Это же Озёрский. Несносный, заносчивый, грубиян и хамло. Неандерталец. Его присутствие не должно вызывать во мне такую эйфорию, бабочки в животе не должны порхать, вызывая будоражащий трепет.
Настороженно таращусь на протянутую ладонь, нерешительно делаю шаг. Едва успеваю прочувствовать пальцами жар мужской руки, как меня стремительно притягивают к себе. Всего один удивленный вздох вырывается из груди, прежде чем оказываюсь на коленях в двусмысленной позе.
Ух! Я на коленях босса, с раздвинутыми ногами. Глаза в глаза.
Вновь начинаю краснеть и судорожно глотать воздух ртом. Надо было все же, хотя бы трусы надеть.
— Ты всегда была редкой занозой в заднице, Рыжик, но никогда не была дурочкой. Я достаточно внятно объяснил зачем я здесь и почему. Что еще ты хочешь услышать?
У него все так просто. Пришел вывалил на меня несусветицу, а я должна вот так просто уши развесить?
— Чего ты боишься? — требовательно произносит он, словно открыл в себе способности к телепатии. Или выражение моего лица красноречиво отображает то, что мне не удается выразить словами?
— Мне кажется ты что-то задумал. И… пожалуйста, не играй со мной, — шепчу дрожащими губами. Меньше всего мне сейчас хочется показывать свою уязвимость. Оно само так выходит.
— Какая ты оказывается трусишка, — усмехается неандерталец. — Не веришь мне, значит.
— А ты бы поверил?
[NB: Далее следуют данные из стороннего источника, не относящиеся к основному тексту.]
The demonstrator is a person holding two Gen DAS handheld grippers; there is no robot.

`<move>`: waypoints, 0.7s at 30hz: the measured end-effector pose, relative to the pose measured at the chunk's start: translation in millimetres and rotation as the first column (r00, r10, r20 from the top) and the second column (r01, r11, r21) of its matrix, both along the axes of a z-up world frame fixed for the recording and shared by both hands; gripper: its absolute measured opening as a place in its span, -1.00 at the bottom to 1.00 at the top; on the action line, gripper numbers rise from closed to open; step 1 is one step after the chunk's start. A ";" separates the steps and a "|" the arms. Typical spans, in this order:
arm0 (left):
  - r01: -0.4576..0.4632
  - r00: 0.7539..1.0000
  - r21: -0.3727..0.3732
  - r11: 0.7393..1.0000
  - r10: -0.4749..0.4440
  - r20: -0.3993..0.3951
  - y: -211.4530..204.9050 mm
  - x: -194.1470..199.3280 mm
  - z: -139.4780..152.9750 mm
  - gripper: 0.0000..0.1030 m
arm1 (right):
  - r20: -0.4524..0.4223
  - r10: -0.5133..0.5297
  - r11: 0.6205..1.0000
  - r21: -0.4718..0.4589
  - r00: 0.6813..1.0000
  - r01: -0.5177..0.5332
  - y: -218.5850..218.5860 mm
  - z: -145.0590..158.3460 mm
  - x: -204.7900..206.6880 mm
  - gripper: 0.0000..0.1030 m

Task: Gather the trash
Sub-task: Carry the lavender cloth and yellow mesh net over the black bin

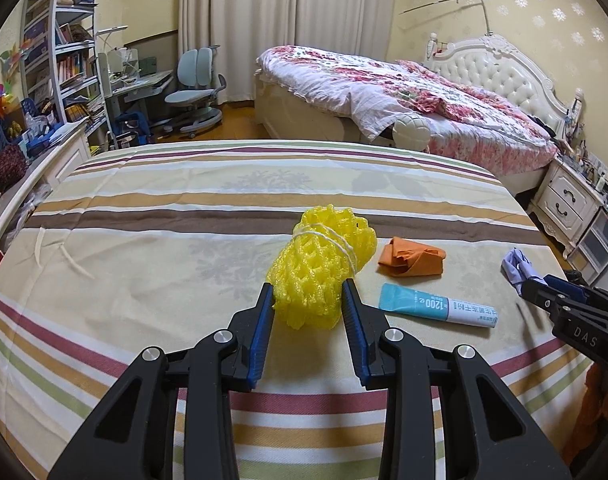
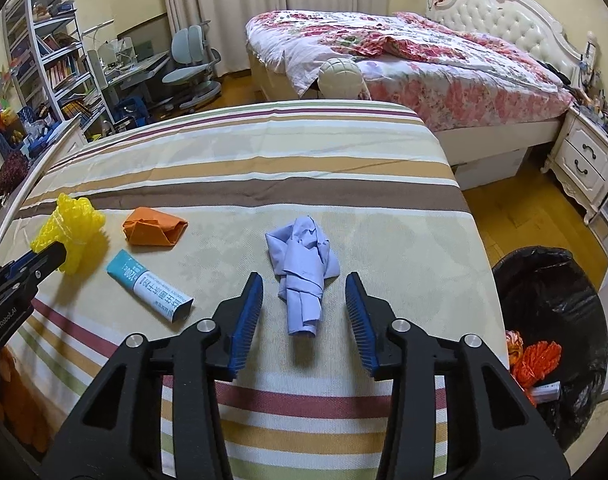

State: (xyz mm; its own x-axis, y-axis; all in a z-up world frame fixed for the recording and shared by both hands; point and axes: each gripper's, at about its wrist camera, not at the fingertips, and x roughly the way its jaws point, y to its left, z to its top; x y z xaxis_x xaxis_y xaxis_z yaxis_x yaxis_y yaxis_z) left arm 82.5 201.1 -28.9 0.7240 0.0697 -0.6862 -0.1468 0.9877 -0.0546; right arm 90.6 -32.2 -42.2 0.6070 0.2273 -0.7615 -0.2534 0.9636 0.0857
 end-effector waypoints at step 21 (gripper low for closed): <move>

Если бы я к тебе вот так заявилась?
— Конечно, я же красавчик. Разве можно в меня не влюбиться? Ты, кстати, долго держалась, — пытается он шутить, за что тут же получает в плечо. — Лада, я не знаю, что еще тебе сказать. Ну, ты же у нас девушка рисковая, азартная. Попробуй довериться, а я постараюсь не разочаровать. Договорились?
Удивительно, но мне еще никогда не было так страшно, как сейчас. Я боюсь согласиться, но и отказаться от него не могу. На принятие решения уходит всего несколько секунд, но эти мгновения были самыми волнительными и долгими в моей жизни.
— Договорились, — выдавливаю с трудом, зажмуриваясь изо всех сил. Да, я оказывается еще та трусишка.
— Умница, — шепчет прежде чем впиться в мои губы.